About this task:
Write out exactly the lines from the first line of the records below through the line that contains "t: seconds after", and stop there.

Record extracts:
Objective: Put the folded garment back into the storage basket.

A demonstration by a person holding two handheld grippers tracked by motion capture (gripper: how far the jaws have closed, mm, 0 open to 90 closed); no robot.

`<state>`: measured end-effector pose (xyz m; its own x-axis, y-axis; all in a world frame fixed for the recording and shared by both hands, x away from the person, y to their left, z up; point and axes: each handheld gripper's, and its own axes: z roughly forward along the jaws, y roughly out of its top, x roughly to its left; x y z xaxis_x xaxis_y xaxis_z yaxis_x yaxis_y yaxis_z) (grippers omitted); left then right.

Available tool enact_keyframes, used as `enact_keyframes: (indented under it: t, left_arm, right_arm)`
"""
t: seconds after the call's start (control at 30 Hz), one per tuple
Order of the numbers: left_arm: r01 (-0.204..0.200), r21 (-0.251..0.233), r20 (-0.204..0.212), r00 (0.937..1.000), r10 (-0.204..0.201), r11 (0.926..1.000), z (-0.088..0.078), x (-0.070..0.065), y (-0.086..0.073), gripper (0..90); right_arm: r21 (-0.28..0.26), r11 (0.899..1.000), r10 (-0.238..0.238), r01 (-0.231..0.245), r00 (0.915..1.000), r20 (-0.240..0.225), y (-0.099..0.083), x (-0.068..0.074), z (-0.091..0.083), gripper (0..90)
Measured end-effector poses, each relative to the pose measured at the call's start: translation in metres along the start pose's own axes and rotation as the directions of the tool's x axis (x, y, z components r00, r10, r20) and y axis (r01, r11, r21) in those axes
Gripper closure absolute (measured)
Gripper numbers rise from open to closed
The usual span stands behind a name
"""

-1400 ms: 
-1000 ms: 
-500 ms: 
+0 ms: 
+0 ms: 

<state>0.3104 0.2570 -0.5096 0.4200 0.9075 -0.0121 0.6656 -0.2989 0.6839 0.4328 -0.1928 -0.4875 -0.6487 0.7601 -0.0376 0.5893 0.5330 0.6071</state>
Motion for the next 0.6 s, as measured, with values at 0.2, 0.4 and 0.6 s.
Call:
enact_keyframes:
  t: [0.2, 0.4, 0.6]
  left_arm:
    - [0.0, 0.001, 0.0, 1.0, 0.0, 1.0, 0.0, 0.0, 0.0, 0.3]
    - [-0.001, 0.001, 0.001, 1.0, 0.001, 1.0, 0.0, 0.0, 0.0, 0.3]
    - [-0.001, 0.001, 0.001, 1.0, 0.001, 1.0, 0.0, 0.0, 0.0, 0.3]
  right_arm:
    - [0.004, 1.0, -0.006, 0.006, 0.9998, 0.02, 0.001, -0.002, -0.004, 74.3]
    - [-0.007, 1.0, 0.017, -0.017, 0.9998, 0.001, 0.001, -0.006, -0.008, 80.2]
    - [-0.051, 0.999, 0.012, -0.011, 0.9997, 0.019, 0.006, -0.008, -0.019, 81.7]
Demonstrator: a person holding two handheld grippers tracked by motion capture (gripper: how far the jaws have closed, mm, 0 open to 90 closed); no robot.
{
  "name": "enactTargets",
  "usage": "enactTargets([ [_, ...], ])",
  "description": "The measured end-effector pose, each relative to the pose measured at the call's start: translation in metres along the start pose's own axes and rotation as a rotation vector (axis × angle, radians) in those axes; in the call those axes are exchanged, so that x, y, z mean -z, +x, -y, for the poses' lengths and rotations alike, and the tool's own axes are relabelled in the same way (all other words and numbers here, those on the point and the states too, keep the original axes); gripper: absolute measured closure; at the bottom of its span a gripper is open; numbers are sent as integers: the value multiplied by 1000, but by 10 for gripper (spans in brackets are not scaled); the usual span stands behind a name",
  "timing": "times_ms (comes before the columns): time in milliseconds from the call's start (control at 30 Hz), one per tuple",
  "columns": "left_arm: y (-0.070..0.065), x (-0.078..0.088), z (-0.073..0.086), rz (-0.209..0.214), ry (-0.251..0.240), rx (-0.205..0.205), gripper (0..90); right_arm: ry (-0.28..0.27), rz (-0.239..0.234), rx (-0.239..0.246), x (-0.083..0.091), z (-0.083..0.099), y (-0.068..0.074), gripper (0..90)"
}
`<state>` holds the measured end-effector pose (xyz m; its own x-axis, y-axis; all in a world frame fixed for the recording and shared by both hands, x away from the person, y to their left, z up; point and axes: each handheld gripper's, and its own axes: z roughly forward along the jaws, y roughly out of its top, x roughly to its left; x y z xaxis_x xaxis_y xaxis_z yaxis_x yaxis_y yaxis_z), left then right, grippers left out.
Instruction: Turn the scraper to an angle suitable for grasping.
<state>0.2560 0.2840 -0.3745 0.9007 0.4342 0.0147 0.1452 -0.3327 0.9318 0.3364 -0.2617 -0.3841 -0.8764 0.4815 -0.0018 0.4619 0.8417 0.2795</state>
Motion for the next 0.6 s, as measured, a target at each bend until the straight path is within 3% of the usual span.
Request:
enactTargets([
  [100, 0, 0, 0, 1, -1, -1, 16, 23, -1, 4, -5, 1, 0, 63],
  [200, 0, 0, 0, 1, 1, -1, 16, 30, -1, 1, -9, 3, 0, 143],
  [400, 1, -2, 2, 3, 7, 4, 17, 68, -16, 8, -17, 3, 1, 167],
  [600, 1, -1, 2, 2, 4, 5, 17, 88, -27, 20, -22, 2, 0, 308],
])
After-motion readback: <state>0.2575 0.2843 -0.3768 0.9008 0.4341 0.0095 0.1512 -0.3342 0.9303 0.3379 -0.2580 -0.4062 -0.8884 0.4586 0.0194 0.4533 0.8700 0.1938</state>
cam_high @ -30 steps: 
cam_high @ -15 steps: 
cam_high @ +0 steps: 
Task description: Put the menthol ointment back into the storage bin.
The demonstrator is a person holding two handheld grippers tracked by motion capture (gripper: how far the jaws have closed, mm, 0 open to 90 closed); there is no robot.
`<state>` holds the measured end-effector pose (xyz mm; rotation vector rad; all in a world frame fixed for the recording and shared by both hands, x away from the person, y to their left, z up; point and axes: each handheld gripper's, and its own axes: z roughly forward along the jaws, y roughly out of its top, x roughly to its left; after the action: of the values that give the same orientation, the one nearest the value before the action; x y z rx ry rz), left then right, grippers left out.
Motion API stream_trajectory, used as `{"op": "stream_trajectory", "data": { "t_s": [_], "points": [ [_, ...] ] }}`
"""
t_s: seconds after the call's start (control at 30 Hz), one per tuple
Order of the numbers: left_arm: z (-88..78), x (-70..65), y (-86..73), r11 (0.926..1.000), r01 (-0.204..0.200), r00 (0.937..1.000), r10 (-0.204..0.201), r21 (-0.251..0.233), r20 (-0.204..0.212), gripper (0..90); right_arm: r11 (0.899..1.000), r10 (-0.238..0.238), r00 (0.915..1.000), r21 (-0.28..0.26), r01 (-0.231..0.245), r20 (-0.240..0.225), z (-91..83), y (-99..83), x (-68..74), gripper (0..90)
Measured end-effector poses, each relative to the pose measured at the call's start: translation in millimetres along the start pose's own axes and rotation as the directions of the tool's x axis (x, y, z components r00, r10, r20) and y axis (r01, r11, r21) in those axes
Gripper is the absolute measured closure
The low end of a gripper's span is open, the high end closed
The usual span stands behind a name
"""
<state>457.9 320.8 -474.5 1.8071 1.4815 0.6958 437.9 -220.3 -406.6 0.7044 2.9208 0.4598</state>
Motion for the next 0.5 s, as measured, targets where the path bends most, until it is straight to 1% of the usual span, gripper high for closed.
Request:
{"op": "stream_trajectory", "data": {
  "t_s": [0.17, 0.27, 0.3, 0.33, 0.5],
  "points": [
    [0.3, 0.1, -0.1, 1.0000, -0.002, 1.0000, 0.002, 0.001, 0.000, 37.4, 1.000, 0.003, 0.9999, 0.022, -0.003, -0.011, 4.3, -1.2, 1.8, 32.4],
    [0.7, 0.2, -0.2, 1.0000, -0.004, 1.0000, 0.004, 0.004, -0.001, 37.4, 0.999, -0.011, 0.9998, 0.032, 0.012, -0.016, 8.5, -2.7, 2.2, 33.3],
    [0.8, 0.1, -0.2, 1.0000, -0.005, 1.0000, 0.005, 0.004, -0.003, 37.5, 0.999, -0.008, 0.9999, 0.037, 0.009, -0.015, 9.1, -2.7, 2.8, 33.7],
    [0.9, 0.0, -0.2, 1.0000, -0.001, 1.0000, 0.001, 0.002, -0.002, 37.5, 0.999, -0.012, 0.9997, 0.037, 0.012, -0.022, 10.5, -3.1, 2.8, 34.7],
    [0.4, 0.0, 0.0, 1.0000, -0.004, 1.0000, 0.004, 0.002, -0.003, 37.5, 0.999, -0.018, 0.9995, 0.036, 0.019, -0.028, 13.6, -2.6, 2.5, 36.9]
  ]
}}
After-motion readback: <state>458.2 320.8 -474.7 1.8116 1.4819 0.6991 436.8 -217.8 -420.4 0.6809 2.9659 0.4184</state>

Output for this exercise:
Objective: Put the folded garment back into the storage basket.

A demonstration by a person holding two handheld grippers tracked by motion capture (gripper: how far the jaws have closed, mm, 0 open to 90 closed); no robot.

`<state>`: measured end-effector pose (xyz m; its own x-axis, y-axis; all in a world frame fixed for the recording and shared by both hands, x away from the person, y to their left, z up; point and axes: each handheld gripper's, and its own axes: z roughly forward along the jaws, y roughly out of its top, x roughly to its left; x y z xaxis_x xaxis_y xaxis_z yaxis_x yaxis_y yaxis_z) (grippers omitted); left then right.

Available tool enact_keyframes, used as `enact_keyframes: (indented under it: t, left_arm, right_arm)`
"""
t: seconds after the call's start (control at 30 Hz), one per tuple

Nothing else belongs to the answer.